Records excerpted from a collection

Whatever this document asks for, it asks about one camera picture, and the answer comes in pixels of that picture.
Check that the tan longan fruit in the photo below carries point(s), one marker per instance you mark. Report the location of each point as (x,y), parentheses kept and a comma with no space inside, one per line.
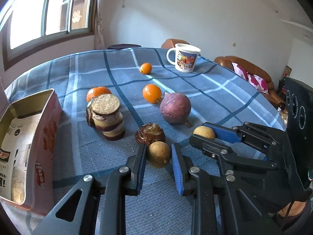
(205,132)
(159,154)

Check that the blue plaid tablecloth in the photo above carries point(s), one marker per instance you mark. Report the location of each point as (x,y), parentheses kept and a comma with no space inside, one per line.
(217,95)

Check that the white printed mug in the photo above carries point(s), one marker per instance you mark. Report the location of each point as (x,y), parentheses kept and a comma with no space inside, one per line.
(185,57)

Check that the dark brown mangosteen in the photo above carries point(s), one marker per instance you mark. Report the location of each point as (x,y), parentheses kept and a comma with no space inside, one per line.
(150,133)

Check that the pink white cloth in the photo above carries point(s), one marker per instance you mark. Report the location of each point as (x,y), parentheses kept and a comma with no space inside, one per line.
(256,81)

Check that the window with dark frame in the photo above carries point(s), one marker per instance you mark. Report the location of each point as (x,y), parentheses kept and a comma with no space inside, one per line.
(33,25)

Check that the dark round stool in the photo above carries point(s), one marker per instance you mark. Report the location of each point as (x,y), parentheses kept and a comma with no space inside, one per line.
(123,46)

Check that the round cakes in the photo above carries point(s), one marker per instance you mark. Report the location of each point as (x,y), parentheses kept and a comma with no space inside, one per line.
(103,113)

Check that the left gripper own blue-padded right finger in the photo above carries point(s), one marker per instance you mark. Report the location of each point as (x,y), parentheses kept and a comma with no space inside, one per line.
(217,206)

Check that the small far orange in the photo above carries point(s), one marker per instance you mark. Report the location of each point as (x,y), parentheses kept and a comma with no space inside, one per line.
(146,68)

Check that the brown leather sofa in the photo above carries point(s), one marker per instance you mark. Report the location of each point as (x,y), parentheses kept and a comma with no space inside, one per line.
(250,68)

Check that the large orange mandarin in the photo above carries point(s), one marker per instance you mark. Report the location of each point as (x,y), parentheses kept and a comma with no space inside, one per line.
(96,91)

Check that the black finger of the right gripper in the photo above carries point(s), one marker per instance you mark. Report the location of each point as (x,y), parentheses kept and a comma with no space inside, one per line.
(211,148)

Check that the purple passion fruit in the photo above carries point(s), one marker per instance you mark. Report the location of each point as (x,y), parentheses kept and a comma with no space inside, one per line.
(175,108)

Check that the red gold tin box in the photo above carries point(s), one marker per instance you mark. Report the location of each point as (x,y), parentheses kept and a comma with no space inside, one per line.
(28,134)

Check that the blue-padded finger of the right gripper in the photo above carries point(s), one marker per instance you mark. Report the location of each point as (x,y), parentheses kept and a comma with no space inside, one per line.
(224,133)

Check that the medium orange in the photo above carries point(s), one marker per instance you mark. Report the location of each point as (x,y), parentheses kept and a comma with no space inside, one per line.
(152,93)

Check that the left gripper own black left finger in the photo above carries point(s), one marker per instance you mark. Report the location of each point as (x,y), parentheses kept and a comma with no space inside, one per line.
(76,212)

Your instructions: What the records say must be written out exactly, with none of their pictures.

Task response:
Whatever this document asks for, it asks about one camera picture, and the answer comes in pixels of that picture.
Check that the tan longan fruit in the photo below carries point(s), one marker per instance you mark. Report the location of each point as (x,y), parentheses kept and a comma with no space inside, one per line.
(205,132)
(159,154)

Check that the blue plaid tablecloth in the photo above carries point(s), one marker per instance you mark. Report the location of each point as (x,y), parentheses kept and a comma with no space inside, one per line.
(217,95)

Check that the white printed mug in the photo above carries point(s), one marker per instance you mark. Report the location of each point as (x,y), parentheses kept and a comma with no space inside, one per line.
(185,57)

Check that the dark brown mangosteen in the photo above carries point(s), one marker per instance you mark. Report the location of each point as (x,y), parentheses kept and a comma with no space inside, one per line.
(150,133)

Check that the pink white cloth in the photo above carries point(s), one marker per instance you mark. Report the location of each point as (x,y), parentheses kept and a comma with no space inside, one per line.
(256,81)

Check that the window with dark frame in the photo above carries point(s), one marker per instance you mark. Report the location of each point as (x,y), parentheses kept and a comma with no space inside, one per line.
(33,25)

Check that the dark round stool in the photo above carries point(s), one marker per instance you mark. Report the location of each point as (x,y), parentheses kept and a comma with no space inside, one per line.
(123,46)

Check that the round cakes in the photo above carries point(s), one marker per instance you mark. Report the location of each point as (x,y), parentheses kept and a comma with no space inside, one per line.
(103,113)

Check that the left gripper own blue-padded right finger in the photo above carries point(s), one marker per instance you mark. Report the location of each point as (x,y), parentheses kept and a comma with no space inside, one per line.
(217,206)

Check that the small far orange in the photo above carries point(s), one marker per instance you mark. Report the location of each point as (x,y), parentheses kept and a comma with no space inside, one per line.
(146,68)

Check that the brown leather sofa in the photo above carries point(s), one marker per instance you mark. Report the location of each point as (x,y), parentheses kept and a comma with no space inside, one per line.
(250,68)

Check that the large orange mandarin in the photo above carries point(s), one marker per instance you mark. Report the location of each point as (x,y), parentheses kept and a comma with no space inside, one per line.
(96,91)

Check that the black finger of the right gripper in the photo above carries point(s), one marker per instance you mark. Report the location of each point as (x,y), parentheses kept and a comma with no space inside, one per line.
(211,148)

Check that the purple passion fruit in the photo above carries point(s), one marker per instance you mark. Report the location of each point as (x,y), parentheses kept and a comma with no space inside, one per line.
(175,108)

Check that the red gold tin box in the photo above carries point(s), one marker per instance you mark. Report the location of each point as (x,y), parentheses kept and a comma with no space inside, one per line.
(28,134)

Check that the blue-padded finger of the right gripper in the photo above carries point(s), one marker per instance you mark. Report the location of each point as (x,y), parentheses kept and a comma with no space inside, one per line.
(224,133)

Check that the medium orange in the photo above carries point(s), one marker per instance you mark. Report the location of each point as (x,y), parentheses kept and a comma with no space inside, one per line.
(152,93)

Check that the left gripper own black left finger in the photo above carries point(s), one marker per instance you mark. Report the location of each point as (x,y), parentheses kept and a comma with no space inside, one per line.
(76,212)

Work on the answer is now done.